Riorganizzazione alla Marelli, 50 a rischio
E vanno a processo i dirigenti accusati di aver spinto a non denunciare un infortunio
C’è di nuovo trambusto in casa Marelli. Per recuperare competitività alla luce delle sofferenze di mercato, fra pandemia, crisi dei semiconduttori e riduzione dei volumi, i vertici hanno illustrato ai sindacati i piani aziendali mirati a garantire una presenza sostenibile in Italia e annunciato 550 esuberi su oltre 7000 occupati tra dirigenti, impiegati e indiretti, di cui 350 con accordi di prepensionamento e 200 di incentivi all’esodo da attuare entro giugno.
Nonostante l’impegno a realizzare investimenti per oltre 77 milioni di euro e nuove assunzioni per affrontare la transizione verso l’elettrico, la preoccupazione è tanta anche a Bologna, dove il gruppo, controllato dal colosso di private equity americano Kkr, esistono due stabilimenti: uno in via del Timavo, che è la testa della ricerca e sviluppo con quasi 800 dipendenti e l’altro a Crevalcore dove, con le riorganizzazioni degli ultimi anni, sono rimasti in 250 operai. Se al momento Crevalcore, sito vocato alla produzione di componentistica per il mercato dei motori endotermici, non dovrebbe subire contraccolpi (al netto di un destino segnato dall’obiettivo elettrificazione al 2035), in città potrebbero essere a rischio una cinquantina di addetti. «Anche se l’azienda non intende avviare un’operazione coercitiva ma solo su base volontaria— riconosce Massimo Mazzeo, il segretario generale della Fim-Cisl bolognese che ha partecipato alla videoconferenza di Marelli insieme ai nazionali di Fim Fiom Uilm Fismic UglM e AqcfR — siamo preoccupati: manca un piano di sviluppo ad ampio respiro e non abbiamo alcun dettaglio su come gli esuberi saranno declinati nelle diverse sedi. Per questo abbiamo già chiesto un incontro sui singoli stabilimenti». Oltre a Bologna, Marelli che è il più importante produttore di componentistica auto de Paese, è presente a Bari, Caivano, Corbetta, Melfi, Sulmona, Torino e Tolmezzo. «In piena transizione energetica— aggiunge — le sigle nazionali hanno chiesto al governo una vera politica industriale e un fondo specifico sull’automotive». Sulla stessa linea anche il funzionario Fiom-Cgil, Simone Selmi: «La nostra richiesta è che venga presentato il progetto industriale di Marelli. Siamo disponibili ad un accordo sulla gestione degli esuberi e sugli ingressi previsti dal contratto di espansione solo se è chiaro l’obiettivo». Anche se il management ha ufficialmente smentito, resta infatti il vecchio timore: che la proprietà, che ha già distinto le linee produttive, possa procedere con vendite a spezzatino.

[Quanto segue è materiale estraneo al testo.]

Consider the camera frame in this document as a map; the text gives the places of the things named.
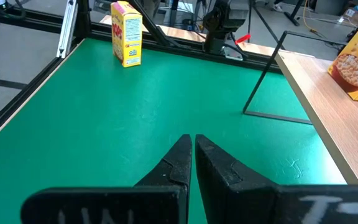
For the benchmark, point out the green table mat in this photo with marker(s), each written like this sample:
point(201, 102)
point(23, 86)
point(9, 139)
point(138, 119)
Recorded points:
point(135, 124)

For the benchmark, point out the silver aluminium strut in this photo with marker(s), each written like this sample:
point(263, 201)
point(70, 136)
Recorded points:
point(67, 28)

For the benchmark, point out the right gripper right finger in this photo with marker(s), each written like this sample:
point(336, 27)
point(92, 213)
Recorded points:
point(228, 199)

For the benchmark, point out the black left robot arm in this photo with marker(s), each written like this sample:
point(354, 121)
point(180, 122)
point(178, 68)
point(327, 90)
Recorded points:
point(222, 18)

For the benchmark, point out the black table frame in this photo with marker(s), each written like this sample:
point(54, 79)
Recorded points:
point(179, 50)

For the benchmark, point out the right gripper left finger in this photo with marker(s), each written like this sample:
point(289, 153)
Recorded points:
point(166, 202)

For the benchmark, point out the wooden shelf with black legs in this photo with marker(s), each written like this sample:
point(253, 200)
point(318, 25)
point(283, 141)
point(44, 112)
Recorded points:
point(331, 102)

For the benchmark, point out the red tape tag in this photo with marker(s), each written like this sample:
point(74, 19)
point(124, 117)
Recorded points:
point(243, 38)

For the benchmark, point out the yellow Corn Pops cereal box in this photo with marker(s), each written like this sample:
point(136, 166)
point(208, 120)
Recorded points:
point(129, 37)
point(356, 65)

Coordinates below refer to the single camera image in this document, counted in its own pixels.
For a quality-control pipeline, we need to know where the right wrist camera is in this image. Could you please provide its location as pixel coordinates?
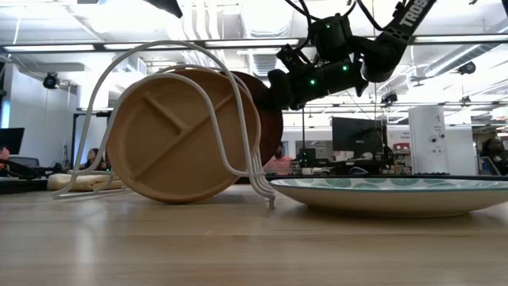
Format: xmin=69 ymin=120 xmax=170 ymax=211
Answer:
xmin=276 ymin=43 xmax=314 ymax=75

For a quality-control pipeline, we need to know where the beige wooden rack base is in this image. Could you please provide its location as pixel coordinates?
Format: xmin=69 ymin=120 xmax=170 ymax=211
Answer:
xmin=46 ymin=172 xmax=125 ymax=192

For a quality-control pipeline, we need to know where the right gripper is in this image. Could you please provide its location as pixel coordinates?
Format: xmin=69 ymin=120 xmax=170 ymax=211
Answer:
xmin=266 ymin=58 xmax=370 ymax=113

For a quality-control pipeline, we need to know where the person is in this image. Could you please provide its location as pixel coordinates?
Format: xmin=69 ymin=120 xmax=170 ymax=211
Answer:
xmin=264 ymin=141 xmax=295 ymax=176
xmin=479 ymin=137 xmax=508 ymax=176
xmin=80 ymin=147 xmax=107 ymax=172

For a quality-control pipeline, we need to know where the white cabinet with knobs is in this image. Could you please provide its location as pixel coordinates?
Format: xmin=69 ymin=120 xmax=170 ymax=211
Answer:
xmin=408 ymin=105 xmax=450 ymax=175

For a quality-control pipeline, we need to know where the black computer monitor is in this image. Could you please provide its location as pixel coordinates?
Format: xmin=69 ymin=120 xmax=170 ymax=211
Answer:
xmin=331 ymin=116 xmax=388 ymax=159
xmin=0 ymin=127 xmax=25 ymax=156

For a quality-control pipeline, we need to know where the white teal leaf plate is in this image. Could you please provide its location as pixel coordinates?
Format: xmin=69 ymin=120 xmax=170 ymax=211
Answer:
xmin=269 ymin=176 xmax=508 ymax=218

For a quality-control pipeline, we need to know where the tan divided plate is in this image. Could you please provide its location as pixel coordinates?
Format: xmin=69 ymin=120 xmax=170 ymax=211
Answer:
xmin=106 ymin=68 xmax=262 ymax=204

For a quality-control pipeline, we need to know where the white wire dish rack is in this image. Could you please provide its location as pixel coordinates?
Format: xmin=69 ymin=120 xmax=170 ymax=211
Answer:
xmin=51 ymin=39 xmax=277 ymax=211

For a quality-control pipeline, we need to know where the red daisy flower plate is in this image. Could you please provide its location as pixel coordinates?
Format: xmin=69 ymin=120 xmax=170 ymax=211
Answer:
xmin=228 ymin=70 xmax=285 ymax=168

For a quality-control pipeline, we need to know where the black metal frame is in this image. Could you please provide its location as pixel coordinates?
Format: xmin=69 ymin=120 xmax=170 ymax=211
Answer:
xmin=71 ymin=110 xmax=114 ymax=172

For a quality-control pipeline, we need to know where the black table frame rail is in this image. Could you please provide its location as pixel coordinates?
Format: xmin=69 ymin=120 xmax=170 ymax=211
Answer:
xmin=0 ymin=174 xmax=508 ymax=195

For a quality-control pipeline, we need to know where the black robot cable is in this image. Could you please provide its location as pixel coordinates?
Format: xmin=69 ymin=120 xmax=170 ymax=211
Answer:
xmin=283 ymin=0 xmax=318 ymax=21

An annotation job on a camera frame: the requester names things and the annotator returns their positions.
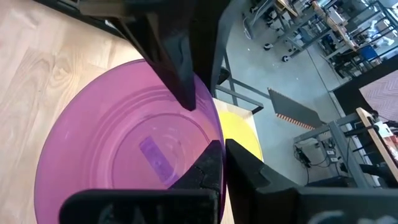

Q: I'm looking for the blue box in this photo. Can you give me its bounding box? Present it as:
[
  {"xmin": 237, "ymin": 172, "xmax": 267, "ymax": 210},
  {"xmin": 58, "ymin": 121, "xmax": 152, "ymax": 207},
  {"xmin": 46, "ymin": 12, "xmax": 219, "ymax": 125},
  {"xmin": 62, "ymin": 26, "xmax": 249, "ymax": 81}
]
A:
[{"xmin": 359, "ymin": 44, "xmax": 379, "ymax": 62}]

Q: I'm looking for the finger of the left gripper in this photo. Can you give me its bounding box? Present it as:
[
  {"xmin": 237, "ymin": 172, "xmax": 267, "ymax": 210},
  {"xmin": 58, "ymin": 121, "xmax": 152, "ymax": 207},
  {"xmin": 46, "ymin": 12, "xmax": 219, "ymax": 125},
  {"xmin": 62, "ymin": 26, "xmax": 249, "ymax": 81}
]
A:
[
  {"xmin": 119, "ymin": 12, "xmax": 197, "ymax": 111},
  {"xmin": 186, "ymin": 0, "xmax": 231, "ymax": 91}
]

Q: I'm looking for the gray metal table frame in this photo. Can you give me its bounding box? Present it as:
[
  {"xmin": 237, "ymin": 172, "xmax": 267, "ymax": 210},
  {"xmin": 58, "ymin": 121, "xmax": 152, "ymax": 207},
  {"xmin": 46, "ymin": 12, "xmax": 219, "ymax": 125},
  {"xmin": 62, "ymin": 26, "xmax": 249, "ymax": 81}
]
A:
[{"xmin": 293, "ymin": 112, "xmax": 383, "ymax": 189}]

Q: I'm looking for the cluttered wooden workbench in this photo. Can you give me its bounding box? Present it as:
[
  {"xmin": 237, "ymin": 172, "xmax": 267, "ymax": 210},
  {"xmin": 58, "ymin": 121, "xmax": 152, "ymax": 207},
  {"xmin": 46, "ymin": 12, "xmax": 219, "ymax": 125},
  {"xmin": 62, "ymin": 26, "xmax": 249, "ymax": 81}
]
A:
[{"xmin": 248, "ymin": 0, "xmax": 358, "ymax": 63}]

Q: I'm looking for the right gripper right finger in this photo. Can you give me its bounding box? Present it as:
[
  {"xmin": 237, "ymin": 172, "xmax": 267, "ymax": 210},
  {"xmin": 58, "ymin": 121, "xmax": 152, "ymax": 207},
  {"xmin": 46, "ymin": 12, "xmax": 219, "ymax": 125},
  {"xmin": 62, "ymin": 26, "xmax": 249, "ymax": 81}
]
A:
[{"xmin": 226, "ymin": 139, "xmax": 398, "ymax": 224}]

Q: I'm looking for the black comb-edged board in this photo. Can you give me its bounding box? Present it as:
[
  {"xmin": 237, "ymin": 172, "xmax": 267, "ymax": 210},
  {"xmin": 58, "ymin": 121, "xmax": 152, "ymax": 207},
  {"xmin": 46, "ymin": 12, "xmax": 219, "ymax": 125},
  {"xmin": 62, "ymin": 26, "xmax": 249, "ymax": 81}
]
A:
[{"xmin": 267, "ymin": 87, "xmax": 325, "ymax": 131}]

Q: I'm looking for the purple translucent plastic bowl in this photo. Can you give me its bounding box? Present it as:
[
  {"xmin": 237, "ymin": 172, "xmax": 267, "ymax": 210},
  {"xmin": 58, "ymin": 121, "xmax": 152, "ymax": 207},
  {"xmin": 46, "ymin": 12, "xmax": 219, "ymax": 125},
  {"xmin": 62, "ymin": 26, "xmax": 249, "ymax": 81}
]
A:
[{"xmin": 33, "ymin": 58, "xmax": 227, "ymax": 224}]

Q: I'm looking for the herringbone patterned panel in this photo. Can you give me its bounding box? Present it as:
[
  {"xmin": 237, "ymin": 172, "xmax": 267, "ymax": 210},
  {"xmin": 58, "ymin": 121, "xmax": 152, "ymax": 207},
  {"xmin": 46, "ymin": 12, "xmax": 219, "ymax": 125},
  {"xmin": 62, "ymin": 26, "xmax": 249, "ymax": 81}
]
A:
[{"xmin": 358, "ymin": 70, "xmax": 398, "ymax": 123}]

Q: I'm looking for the black aluminium table frame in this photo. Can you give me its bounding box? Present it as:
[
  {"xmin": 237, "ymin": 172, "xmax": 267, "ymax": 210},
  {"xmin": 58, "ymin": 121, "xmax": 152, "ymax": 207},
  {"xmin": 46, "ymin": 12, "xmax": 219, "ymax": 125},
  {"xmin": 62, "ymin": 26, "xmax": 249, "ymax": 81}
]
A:
[{"xmin": 33, "ymin": 0, "xmax": 265, "ymax": 115}]

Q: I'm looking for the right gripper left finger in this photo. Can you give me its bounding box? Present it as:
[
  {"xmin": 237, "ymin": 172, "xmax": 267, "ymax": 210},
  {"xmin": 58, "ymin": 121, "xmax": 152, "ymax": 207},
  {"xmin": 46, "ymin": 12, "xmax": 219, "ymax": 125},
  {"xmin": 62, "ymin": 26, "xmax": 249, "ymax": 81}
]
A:
[{"xmin": 58, "ymin": 139, "xmax": 224, "ymax": 224}]

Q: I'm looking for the yellow translucent plastic bowl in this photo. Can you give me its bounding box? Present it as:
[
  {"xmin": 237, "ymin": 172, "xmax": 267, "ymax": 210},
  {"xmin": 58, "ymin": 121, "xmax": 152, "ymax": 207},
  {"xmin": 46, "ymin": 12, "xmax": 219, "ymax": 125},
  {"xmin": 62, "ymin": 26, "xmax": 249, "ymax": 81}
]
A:
[{"xmin": 217, "ymin": 110, "xmax": 264, "ymax": 162}]

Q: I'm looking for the light wooden plank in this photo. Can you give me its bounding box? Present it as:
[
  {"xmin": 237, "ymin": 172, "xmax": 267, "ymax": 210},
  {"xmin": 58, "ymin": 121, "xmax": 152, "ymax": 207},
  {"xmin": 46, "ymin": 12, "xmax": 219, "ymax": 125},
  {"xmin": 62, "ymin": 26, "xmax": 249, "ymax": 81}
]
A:
[{"xmin": 355, "ymin": 106, "xmax": 398, "ymax": 184}]

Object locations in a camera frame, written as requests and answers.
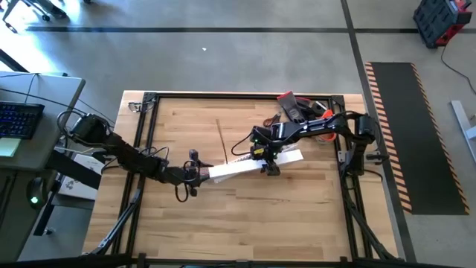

È inoltre stato reso noto ieri l’avvio del processo per stabilire le responsabilità di un grave infortunio occorso nel 2020 ad un’operaia di Crevalcore che fu convinta da quattro dirigenti a non denunciare e a mettersi in malattia. La Fiom, assistita dallo Studio Focareta, si è costituita parte civile nel processo. Le accuse sono estorsione e lesioni colpose. Il 26 gennaio c’è stata la prima udienza preliminare; per il 20 settembre è attesa l’udienza per il dibattimento.